(Stored items from a collection)
★ ★ ★ ★

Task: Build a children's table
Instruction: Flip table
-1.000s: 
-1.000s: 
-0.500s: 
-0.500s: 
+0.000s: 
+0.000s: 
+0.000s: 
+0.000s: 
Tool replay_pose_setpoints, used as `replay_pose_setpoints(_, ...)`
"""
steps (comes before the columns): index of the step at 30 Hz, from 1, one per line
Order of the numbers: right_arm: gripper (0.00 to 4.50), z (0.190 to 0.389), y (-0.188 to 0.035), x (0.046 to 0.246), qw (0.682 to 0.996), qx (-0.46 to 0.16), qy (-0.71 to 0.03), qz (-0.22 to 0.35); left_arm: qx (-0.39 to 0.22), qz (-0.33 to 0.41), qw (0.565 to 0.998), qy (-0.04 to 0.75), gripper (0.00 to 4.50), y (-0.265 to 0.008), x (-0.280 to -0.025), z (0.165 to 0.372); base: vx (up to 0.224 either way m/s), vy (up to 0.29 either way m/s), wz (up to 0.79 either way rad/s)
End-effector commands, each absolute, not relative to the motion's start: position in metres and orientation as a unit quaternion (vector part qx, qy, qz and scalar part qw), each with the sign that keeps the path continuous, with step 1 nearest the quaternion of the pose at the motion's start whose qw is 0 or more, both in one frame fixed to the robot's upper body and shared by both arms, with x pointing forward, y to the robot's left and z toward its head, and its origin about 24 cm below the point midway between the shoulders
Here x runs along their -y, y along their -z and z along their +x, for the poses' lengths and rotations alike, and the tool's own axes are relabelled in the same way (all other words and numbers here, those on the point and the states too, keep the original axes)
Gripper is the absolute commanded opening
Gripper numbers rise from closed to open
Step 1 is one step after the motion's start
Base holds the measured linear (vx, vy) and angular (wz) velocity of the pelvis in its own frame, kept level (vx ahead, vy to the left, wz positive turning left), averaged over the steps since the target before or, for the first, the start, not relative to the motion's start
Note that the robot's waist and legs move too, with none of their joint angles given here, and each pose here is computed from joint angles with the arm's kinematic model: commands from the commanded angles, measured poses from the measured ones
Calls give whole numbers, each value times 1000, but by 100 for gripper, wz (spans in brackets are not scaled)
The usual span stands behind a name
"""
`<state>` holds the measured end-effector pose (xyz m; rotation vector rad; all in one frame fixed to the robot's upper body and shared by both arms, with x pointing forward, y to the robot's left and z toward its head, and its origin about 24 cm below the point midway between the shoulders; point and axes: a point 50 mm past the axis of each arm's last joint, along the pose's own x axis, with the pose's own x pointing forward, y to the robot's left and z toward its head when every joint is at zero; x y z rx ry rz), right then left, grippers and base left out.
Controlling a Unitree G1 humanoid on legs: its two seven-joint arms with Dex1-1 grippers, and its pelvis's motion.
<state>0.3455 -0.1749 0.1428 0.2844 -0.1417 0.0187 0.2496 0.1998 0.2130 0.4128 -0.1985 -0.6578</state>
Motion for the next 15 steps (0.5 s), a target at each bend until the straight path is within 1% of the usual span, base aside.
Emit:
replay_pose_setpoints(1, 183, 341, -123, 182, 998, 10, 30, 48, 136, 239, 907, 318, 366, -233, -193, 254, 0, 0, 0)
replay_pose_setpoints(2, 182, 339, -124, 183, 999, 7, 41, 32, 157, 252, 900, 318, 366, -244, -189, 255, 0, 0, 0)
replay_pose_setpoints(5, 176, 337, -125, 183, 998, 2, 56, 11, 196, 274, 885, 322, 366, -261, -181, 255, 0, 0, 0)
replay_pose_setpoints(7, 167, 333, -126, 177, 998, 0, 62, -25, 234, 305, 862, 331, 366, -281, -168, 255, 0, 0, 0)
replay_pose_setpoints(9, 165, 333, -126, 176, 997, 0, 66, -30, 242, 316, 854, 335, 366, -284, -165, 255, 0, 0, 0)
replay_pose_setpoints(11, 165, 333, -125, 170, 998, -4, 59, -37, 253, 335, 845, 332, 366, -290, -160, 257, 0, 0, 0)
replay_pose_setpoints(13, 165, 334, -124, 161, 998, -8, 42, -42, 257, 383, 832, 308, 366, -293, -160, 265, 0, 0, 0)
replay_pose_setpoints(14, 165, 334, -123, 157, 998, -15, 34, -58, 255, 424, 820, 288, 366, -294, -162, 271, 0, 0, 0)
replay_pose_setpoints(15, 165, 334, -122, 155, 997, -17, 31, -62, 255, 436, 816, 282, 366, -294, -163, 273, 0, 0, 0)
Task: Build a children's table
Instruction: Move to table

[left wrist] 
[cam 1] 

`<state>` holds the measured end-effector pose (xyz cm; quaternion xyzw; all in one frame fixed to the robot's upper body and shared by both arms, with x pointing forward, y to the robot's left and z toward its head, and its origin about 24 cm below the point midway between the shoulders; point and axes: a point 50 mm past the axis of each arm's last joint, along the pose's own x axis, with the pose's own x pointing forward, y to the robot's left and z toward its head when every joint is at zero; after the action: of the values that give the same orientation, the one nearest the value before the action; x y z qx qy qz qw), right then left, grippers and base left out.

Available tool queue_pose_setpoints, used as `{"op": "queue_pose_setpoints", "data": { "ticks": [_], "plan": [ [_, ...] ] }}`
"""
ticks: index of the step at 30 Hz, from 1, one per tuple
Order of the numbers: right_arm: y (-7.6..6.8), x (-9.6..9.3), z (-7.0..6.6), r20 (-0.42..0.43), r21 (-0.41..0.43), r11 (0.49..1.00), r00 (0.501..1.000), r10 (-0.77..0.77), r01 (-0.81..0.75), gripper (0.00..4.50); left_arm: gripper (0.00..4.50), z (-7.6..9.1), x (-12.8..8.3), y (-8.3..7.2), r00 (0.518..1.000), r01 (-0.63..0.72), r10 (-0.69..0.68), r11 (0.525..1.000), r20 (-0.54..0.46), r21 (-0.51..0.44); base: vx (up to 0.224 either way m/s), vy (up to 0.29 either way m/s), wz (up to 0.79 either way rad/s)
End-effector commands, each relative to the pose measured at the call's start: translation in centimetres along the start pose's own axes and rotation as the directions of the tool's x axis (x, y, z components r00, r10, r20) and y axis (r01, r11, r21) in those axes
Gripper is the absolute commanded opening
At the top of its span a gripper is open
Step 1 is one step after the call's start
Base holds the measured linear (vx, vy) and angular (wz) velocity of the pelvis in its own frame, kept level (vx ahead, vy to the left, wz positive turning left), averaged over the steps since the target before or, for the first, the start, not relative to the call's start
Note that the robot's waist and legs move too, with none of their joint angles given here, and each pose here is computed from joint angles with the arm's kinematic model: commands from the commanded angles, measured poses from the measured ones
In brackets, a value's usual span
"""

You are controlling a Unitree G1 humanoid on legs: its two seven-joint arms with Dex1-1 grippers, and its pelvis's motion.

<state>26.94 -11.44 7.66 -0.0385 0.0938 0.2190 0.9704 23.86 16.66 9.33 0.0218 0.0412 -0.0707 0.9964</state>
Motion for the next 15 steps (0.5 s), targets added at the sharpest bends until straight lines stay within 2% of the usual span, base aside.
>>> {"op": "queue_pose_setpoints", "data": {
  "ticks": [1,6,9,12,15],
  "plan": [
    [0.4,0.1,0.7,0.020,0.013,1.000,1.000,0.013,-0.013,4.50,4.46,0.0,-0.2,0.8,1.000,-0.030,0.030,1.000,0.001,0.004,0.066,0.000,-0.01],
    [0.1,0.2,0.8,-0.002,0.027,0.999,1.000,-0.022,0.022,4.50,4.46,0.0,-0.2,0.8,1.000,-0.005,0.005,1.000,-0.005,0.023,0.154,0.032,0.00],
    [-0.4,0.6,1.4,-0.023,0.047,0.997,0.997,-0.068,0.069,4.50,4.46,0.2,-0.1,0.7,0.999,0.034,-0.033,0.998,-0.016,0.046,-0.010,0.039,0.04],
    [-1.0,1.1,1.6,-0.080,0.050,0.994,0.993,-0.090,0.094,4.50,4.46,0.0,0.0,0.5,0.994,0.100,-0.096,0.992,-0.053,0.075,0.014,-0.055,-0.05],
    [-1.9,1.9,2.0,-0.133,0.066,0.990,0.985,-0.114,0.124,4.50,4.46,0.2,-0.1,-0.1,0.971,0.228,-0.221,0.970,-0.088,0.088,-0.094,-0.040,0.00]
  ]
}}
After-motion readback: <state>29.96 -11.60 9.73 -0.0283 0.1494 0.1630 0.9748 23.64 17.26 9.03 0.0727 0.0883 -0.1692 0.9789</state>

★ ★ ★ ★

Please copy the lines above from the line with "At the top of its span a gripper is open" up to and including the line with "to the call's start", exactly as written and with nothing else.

### [Answer to the exercise]
At the top of its span a gripper is open
Step 1 is one step after the call's start
Base holds the measured linear (vx, vy) and angular (wz) velocity of the pelvis in its own frame, kept level (vx ahead, vy to the left, wz positive turning left), averaged over the steps since the target before or, for the first, the start, not relative to the call's start

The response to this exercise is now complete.